LOL You just made me snort!


----------



## Ammaarah

I don't think I'll ever lose sleep over microwaved food, for big people or little people, unless some very clear peer-reviewed studies come out showing that it really is bad.


----------



## JudiAU

Microwaves preserve viatmins better than other cooking methods. When we did purees, we microwaved everything in a pyrex mixxing cup. We use ours frequently. Microwaves can create hot spots though and that can causing burning (not supposed to microwave formula either) and overheating can mess with the micronutrients in bm. Also, no plastic bottles are microwave safe although I guess in theory glass might be.


----------



## Thyme Mama

personally, i find it very weird that people feel comfortable using microwave RADIATION to heat/cook food. isn't it a generally accepted fact that radiation causes cancer?????? chernobyl etc.,???? again, i reiterate that the concept of using radiation to "cook" food is simply asinine. though that is my opinion. our family does not own a microwave, and we do our utmost to reject microwaved food.


----------



## Marissamom

Quote:


> Originally Posted by *Thyme Mama*
> 
> personally, i find it very weird that people feel comfortable using microwave RADIATION to heat/cook food. isn't it a generally accepted fact that radiation causes cancer?????? chernobyl etc.,???? again, i reiterate that the concept of using radiation to "cook" food is simply asinine. though that is my opinion. our family does not own a microwave, and we do our utmost to reject microwaved food.
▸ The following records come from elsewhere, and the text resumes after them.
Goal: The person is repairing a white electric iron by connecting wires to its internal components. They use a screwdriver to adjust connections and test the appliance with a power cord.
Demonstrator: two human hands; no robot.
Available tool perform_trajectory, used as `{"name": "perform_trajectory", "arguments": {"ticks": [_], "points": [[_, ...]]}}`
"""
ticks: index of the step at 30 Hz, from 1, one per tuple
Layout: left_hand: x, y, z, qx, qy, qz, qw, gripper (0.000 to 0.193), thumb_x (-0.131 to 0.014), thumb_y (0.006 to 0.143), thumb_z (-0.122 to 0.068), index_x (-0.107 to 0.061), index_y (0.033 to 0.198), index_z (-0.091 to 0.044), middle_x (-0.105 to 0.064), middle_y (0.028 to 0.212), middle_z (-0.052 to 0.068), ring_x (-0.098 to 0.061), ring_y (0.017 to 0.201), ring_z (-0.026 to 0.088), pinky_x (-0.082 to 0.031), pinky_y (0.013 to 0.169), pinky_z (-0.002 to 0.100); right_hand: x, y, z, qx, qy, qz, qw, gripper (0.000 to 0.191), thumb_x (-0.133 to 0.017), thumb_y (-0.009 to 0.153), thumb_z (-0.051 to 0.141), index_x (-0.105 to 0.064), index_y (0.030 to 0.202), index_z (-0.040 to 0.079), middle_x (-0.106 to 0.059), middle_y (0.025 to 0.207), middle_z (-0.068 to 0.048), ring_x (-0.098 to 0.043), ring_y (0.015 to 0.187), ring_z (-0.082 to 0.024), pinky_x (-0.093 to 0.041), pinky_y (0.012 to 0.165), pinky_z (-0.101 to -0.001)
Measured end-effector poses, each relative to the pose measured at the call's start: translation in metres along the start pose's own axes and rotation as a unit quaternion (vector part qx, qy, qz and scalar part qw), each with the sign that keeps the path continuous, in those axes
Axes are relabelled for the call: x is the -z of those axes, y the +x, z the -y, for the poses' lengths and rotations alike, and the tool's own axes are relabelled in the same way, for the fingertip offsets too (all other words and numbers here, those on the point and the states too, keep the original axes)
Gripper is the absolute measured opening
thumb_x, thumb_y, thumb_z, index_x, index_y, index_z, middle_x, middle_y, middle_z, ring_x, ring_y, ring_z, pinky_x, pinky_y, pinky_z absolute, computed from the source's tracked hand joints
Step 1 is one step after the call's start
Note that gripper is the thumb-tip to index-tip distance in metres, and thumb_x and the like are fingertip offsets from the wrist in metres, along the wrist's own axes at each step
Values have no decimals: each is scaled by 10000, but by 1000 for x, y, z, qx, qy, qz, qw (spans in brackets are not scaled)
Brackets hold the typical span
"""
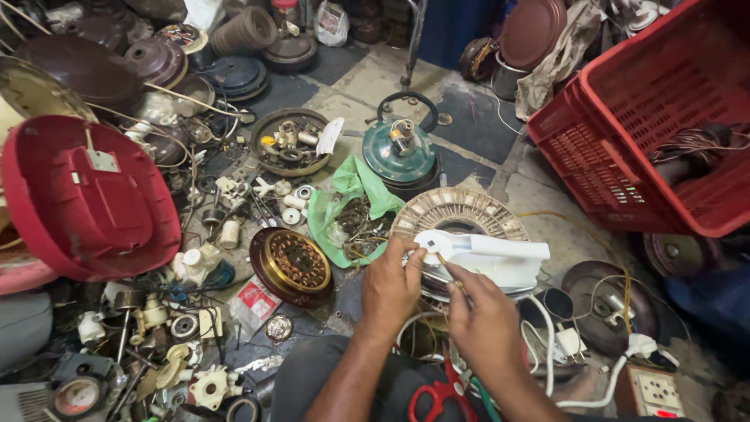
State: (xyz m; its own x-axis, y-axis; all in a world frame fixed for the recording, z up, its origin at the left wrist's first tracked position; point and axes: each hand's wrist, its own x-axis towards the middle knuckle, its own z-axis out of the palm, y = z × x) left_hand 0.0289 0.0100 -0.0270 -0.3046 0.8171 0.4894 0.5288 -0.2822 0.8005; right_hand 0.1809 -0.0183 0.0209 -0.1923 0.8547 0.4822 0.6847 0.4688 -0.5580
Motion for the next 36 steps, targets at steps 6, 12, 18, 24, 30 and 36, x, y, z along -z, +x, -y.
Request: {"name": "perform_trajectory", "arguments": {"ticks": [6, 12, 18, 24, 30, 36], "points": [[-4, -4, -2, 10, -7, -11, 1000, 172, -684, 960, -211, -621, 1030, -67, -744, 895, 187, -716, 828, 427, -539, 684, 504, 9, 5, -10, -20, 77, 29, 996, 310, -674, 891, 107, -733, 1193, 79, -757, 1063, -193, -757, 943, -344, -575, 812, -406], [-1, -4, 6, 35, -42, 10, 998, 201, -703, 957, -238, -636, 1056, -76, -750, 864, 158, -745, 766, 356, -557, 655, 443, 28, 28, -5, -132, 1, 156, 979, 318, -686, 871, 183, -751, 1181, 156, -772, 997, -173, -763, 871, -334, -586, 791, -405], [-1, -4, 7, 68, -63, 30, 995, 228, -718, 948, -252, -629, 1060, -74, -750, 852, 138, -754, 723, 309, -557, 628, 411, 31, 26, 9, -98, 0, 149, 984, 315, -678, 857, 183, -753, 1162, 162, -767, 977, -186, -746, 899, -368, -577, 784, -434], [5, -5, 6, -4, -75, 16, 997, 238, -705, 934, -172, -594, 1103, -45, -746, 947, 175, -732, 825, 377, -557, 680, 449, 5, 13, 16, -160, -46, 165, 972, 338, -618, 939, 172, -625, 1277, 167, -738, 901, -234, -709, 916, -425, -533, 787, -518], [2, -4, 8, 25, -57, 25, 998, 185, -672, 962, -168, -591, 1080, -51, -741, 921, 186, -725, 829, 403, -544, 683, 475, -24, -18, 4, -21, 5, 15, 1000, 320, -585, 933, 72, -610, 1251, 93, -721, 1021, -230, -698, 940, -437, -547, 746, -524], [-5, -1, 7, 20, -56, -2, 998, 181, -648, 985, -170, -580, 1097, -46, -731, 913, 192, -719, 847, 414, -542, 701, 488, -41, -23, -17, 27, -62, 14, 998, 390, -592, 908, 64, -590, 1296, 108, -719, 1029, -203, -704, 864, -432, -557, 703, -524]]}}
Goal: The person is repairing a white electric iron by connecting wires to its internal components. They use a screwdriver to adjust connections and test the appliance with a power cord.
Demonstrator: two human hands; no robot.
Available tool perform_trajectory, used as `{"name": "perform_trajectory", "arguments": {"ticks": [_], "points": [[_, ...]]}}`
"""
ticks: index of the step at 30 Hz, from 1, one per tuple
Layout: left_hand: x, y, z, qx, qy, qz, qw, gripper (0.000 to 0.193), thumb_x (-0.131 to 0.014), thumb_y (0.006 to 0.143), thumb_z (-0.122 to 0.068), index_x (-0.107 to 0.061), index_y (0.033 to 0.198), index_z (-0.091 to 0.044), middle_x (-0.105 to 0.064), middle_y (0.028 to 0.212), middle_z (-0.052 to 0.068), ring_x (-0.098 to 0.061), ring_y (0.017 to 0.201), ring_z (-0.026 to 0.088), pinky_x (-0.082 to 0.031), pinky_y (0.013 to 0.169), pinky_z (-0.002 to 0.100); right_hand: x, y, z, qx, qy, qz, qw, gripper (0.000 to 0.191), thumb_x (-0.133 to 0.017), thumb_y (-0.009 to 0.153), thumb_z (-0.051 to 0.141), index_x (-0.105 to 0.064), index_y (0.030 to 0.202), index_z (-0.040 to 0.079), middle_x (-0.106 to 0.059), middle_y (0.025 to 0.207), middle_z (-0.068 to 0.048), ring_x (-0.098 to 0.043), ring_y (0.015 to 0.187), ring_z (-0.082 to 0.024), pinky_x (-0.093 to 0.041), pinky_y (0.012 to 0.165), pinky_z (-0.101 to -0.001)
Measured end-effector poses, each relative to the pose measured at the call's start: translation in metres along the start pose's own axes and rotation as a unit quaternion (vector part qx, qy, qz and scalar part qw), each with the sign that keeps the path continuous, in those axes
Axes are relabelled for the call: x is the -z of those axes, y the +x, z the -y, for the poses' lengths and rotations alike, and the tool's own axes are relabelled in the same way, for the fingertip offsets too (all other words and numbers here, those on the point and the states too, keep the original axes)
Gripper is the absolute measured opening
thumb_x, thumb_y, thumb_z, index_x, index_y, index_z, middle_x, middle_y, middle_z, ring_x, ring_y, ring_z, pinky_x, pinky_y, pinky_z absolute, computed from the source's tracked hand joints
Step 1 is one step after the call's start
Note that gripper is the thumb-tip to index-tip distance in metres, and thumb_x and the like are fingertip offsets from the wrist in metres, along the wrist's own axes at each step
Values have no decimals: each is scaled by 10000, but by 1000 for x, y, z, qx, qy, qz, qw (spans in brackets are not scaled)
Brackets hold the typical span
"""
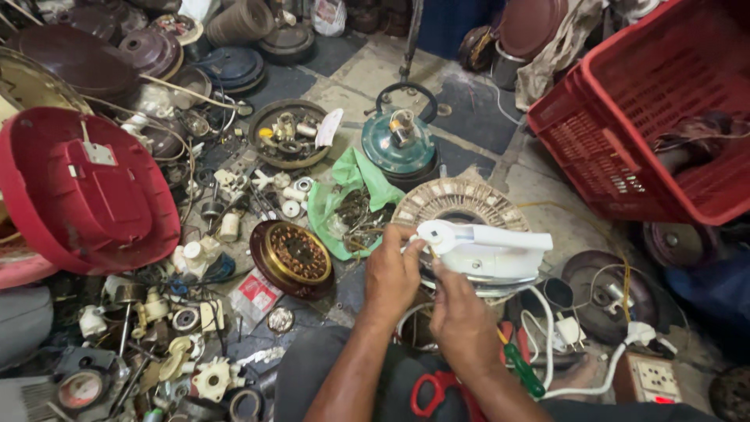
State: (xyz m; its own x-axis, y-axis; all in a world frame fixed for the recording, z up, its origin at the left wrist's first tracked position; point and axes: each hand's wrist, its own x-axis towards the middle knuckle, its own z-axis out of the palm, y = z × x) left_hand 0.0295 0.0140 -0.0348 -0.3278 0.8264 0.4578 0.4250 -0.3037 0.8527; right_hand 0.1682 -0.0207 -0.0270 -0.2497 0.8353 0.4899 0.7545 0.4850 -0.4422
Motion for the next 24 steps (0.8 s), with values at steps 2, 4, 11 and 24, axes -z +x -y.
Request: {"name": "perform_trajectory", "arguments": {"ticks": [2, 4, 11, 24], "points": [[0, 0, -1, 24, 3, 8, 1000, 187, -652, 982, -180, -576, 1090, -48, -732, 904, 189, -717, 833, 416, -534, 686, 495, 3, 0, 2, 4, 0, 3, 1000, 401, -595, 915, 80, -584, 1313, 121, -722, 1014, -209, -701, 829, -442, -556, 679, -530], [-1, 1, -3, 3, 13, -2, 1000, 190, -661, 968, -165, -582, 1094, -47, -724, 904, 202, -703, 835, 436, -527, 683, 503, 15, 4, 6, -22, 19, 19, 999, 333, -600, 943, 124, -586, 1275, 139, -734, 997, -214, -706, 834, -445, -551, 696, -541], [4, -1, -4, 4, 26, 12, 1000, 178, -664, 964, -158, -588, 1096, -65, -723, 902, 203, -705, 832, 435, -524, 680, 507, 73, 33, 19, -166, -36, 147, 974, 359, -602, 926, 235, -609, 1284, 208, -726, 795, -233, -702, 799, -455, -530, 727, -571], [3, -1, -3, 10, 22, 21, 999, 196, -657, 951, -166, -562, 1082, -57, -727, 934, 202, -699, 877, 449, -528, 729, 526, 54, 34, 9, -79, 29, 58, 995, 291, -642, 909, 143, -689, 1196, 138, -732, 871, -230, -721, 832, -426, -560, 717, -498]]}}
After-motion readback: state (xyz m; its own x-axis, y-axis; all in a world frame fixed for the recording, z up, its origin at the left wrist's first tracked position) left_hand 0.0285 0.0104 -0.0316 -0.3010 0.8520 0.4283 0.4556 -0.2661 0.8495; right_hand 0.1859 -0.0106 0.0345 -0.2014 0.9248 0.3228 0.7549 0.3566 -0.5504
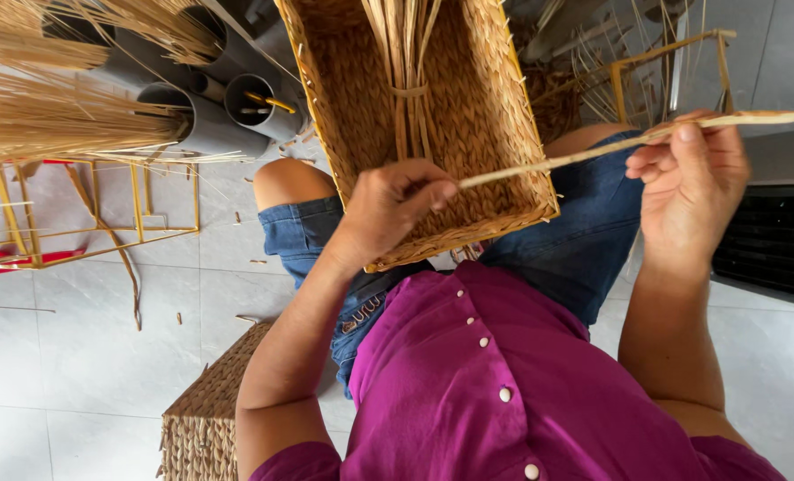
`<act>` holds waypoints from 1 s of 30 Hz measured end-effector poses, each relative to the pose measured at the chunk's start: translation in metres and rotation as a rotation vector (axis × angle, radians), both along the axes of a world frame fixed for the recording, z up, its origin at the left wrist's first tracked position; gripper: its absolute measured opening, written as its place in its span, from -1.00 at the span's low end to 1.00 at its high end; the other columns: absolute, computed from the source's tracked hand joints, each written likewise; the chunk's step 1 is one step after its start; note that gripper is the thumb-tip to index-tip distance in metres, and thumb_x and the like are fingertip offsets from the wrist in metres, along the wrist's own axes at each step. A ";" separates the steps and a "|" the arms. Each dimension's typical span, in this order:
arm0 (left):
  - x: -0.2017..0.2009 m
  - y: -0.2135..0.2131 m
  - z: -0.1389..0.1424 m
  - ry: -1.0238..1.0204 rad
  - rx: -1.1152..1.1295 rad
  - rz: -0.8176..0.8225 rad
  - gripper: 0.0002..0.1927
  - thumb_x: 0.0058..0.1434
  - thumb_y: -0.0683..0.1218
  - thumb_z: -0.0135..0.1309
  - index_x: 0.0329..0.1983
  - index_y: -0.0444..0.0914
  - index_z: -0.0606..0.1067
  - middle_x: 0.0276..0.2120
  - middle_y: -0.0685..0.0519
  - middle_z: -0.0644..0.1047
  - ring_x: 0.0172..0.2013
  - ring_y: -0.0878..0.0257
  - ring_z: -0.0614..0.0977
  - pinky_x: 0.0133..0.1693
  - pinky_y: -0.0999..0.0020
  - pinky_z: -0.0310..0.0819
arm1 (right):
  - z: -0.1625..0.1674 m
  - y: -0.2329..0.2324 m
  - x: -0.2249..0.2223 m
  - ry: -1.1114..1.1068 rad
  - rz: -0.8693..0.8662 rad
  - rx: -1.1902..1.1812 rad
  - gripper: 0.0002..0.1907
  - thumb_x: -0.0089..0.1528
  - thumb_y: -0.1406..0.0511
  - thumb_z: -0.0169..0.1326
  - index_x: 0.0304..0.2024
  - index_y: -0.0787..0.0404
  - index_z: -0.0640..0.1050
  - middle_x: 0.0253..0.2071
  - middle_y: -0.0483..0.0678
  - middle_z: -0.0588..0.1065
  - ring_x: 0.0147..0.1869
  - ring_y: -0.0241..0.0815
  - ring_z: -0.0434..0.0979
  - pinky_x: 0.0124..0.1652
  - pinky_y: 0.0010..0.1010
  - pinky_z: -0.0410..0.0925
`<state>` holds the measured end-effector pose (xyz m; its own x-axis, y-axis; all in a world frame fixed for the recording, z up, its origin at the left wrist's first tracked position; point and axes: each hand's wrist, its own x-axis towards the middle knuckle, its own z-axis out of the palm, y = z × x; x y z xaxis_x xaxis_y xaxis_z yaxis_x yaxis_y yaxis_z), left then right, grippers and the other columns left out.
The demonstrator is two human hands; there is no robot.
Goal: The person sits on the floor with a woven water hyacinth basket on their lap. They trim protruding strands with scissors, tuck loose ends into the weave, and wrap and weave a strand along the rim to finish the basket edge.
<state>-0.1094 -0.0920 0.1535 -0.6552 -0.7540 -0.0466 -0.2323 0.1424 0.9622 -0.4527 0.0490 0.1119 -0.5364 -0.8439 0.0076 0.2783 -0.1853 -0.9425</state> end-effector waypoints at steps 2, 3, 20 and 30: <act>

there are many, many types of radiation, and the type used in microwaves is completely different than the type that is know to cause cancer. for perspective, light and sound are both types of radiation as well, but you don't spend all your time in a dark, quiet space for fear of cancer. I'm not saying that there might not be other potential issues with microwaves (though ours gets a ton of use, so obviously I don't feel that they pose any big threat), but radiation that could cause cancer is not one of them.


----------



## Ammaarah

Yeah, Chernobyl and a microwave oven don't have a ton in common.


----------



## Hannah32

I think the only real danger of microwaving food is that it can create hot spots that can burn the baby's mouth. This is why we warm up bm at room temp. However, sometimes, we will micro a jar of food for ten seconds, which doesn't allow it to get too hot.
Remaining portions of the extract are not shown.